Please list all lines of the material below in which the string "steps" occurs.
*** DATASET RECORDS Section Begins ***
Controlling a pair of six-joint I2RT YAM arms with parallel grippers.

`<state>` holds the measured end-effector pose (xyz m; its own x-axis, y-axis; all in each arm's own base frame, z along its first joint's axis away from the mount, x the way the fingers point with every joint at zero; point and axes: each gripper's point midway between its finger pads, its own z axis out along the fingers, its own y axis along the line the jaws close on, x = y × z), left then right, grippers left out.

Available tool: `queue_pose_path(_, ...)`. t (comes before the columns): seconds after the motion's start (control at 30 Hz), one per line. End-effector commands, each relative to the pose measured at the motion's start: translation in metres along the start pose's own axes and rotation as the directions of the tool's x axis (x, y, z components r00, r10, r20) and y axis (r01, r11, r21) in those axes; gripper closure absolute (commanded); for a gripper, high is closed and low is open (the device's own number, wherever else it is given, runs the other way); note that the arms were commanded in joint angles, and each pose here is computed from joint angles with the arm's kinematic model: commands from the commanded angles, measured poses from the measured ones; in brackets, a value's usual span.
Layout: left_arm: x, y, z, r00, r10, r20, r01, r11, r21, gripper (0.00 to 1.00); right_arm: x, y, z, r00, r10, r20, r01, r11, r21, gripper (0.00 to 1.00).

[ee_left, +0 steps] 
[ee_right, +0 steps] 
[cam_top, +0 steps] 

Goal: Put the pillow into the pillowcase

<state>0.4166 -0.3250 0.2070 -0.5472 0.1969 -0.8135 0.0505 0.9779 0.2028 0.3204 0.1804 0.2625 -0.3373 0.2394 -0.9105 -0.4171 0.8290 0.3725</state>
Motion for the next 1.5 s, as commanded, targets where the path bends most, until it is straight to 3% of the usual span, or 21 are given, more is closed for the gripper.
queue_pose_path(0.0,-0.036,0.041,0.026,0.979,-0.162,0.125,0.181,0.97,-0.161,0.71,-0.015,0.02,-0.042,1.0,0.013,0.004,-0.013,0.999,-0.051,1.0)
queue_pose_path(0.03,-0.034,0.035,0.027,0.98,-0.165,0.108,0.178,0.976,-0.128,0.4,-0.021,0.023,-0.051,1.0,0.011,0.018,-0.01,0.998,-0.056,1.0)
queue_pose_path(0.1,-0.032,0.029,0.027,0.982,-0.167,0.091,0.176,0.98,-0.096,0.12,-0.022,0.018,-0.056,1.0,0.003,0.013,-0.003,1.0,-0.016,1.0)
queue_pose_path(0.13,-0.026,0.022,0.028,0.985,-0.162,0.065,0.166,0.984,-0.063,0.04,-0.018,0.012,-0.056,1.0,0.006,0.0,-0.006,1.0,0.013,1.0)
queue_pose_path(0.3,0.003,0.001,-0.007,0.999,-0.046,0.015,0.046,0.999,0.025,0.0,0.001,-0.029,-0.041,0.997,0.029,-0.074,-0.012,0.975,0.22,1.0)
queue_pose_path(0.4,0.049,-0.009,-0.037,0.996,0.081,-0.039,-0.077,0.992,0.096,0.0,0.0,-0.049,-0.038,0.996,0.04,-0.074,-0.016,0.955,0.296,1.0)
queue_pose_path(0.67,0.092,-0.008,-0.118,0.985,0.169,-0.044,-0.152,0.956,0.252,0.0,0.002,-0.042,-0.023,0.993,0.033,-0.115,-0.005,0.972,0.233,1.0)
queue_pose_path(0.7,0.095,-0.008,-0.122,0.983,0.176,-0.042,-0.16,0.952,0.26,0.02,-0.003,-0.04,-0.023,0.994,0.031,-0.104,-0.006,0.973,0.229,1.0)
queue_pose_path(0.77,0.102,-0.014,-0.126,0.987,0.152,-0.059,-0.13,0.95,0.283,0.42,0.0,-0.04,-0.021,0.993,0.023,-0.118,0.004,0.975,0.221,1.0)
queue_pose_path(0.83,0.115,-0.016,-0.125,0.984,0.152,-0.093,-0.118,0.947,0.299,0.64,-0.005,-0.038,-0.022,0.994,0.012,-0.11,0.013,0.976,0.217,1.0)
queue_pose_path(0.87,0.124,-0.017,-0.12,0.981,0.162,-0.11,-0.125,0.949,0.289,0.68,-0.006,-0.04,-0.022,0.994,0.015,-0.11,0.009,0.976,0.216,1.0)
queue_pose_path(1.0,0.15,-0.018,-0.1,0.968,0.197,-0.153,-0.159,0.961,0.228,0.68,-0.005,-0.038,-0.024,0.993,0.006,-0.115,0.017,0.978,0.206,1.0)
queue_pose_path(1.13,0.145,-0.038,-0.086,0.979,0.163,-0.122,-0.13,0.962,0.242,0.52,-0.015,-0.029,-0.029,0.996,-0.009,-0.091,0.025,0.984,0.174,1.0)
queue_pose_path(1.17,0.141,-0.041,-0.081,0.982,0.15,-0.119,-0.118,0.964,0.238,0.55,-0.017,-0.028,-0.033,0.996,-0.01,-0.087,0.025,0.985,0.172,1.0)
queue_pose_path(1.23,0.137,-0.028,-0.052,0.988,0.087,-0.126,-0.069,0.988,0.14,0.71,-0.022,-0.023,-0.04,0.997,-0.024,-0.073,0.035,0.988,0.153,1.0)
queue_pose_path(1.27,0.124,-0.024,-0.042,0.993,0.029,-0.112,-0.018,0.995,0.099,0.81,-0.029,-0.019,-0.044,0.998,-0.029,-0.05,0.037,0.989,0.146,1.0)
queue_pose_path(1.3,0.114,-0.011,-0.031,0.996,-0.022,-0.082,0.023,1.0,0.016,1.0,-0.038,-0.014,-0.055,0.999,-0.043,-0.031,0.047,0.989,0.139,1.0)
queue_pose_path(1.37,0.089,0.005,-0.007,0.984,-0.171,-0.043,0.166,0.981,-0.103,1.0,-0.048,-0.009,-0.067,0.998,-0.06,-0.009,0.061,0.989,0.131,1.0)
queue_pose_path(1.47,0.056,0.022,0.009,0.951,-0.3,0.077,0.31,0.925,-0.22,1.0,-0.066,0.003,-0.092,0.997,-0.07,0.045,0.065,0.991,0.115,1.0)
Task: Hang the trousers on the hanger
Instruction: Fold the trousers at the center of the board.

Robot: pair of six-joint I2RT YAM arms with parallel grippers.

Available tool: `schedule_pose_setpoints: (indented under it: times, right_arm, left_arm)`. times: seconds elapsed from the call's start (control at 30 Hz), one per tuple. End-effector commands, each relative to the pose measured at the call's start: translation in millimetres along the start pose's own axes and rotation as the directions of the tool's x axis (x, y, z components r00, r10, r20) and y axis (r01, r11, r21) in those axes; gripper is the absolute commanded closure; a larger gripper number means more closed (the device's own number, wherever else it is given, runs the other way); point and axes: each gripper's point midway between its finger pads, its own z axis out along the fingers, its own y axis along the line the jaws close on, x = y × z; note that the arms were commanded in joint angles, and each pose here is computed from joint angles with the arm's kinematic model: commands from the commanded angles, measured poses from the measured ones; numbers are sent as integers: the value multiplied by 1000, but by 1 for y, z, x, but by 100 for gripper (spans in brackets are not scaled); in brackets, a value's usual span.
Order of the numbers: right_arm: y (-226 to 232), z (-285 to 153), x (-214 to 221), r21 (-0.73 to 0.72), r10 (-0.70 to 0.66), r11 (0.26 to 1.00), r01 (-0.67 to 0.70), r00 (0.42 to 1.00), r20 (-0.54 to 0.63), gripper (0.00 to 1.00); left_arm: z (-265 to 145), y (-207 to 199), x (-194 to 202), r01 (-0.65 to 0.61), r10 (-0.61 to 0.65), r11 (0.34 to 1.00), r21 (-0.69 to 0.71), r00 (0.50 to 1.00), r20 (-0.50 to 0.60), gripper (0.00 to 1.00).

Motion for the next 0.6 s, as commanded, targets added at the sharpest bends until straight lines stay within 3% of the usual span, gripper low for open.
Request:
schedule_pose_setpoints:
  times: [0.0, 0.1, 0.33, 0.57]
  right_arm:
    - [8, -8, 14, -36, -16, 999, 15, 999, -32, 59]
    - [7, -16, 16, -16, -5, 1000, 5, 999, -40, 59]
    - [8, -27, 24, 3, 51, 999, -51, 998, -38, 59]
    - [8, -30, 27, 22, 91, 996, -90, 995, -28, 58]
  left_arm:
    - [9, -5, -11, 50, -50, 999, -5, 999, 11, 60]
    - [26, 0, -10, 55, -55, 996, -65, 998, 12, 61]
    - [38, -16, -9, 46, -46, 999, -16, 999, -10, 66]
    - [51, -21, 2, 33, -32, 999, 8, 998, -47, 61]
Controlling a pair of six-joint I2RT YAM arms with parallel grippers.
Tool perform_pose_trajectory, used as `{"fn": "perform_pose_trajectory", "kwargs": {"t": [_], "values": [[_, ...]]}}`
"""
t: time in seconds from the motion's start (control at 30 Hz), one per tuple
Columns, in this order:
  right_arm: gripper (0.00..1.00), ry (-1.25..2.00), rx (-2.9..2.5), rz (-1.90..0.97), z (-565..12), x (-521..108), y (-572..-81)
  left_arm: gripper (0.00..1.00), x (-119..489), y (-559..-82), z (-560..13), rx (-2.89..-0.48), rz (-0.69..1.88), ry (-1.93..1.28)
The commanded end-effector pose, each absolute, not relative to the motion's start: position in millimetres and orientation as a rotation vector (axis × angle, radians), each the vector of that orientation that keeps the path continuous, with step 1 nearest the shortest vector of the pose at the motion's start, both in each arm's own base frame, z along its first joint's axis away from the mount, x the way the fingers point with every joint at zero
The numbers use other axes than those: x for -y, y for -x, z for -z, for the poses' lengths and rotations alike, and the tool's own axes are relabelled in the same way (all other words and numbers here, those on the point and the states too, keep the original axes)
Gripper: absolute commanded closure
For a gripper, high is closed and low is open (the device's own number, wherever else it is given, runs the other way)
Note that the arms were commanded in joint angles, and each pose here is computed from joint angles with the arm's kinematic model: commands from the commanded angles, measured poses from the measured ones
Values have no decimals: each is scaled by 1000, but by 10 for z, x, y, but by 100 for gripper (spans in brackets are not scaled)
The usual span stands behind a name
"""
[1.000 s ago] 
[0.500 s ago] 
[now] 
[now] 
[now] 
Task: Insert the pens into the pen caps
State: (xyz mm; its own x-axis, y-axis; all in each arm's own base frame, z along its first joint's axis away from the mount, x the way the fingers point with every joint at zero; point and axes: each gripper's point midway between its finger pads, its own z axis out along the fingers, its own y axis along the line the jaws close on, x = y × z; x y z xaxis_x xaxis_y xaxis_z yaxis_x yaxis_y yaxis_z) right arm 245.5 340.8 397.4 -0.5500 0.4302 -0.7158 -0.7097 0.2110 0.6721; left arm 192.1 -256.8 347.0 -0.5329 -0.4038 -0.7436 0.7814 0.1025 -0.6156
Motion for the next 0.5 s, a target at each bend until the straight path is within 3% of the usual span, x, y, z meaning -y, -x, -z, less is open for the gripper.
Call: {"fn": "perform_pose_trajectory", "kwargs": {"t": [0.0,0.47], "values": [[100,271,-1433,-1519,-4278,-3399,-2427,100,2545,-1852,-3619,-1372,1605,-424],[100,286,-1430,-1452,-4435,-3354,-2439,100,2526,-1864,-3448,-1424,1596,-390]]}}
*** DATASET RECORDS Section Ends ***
» **RESPONSE AREA**:
[ee_left, +0 steps] 
[ee_right, +0 steps] 
[cam_top, +0 steps] 

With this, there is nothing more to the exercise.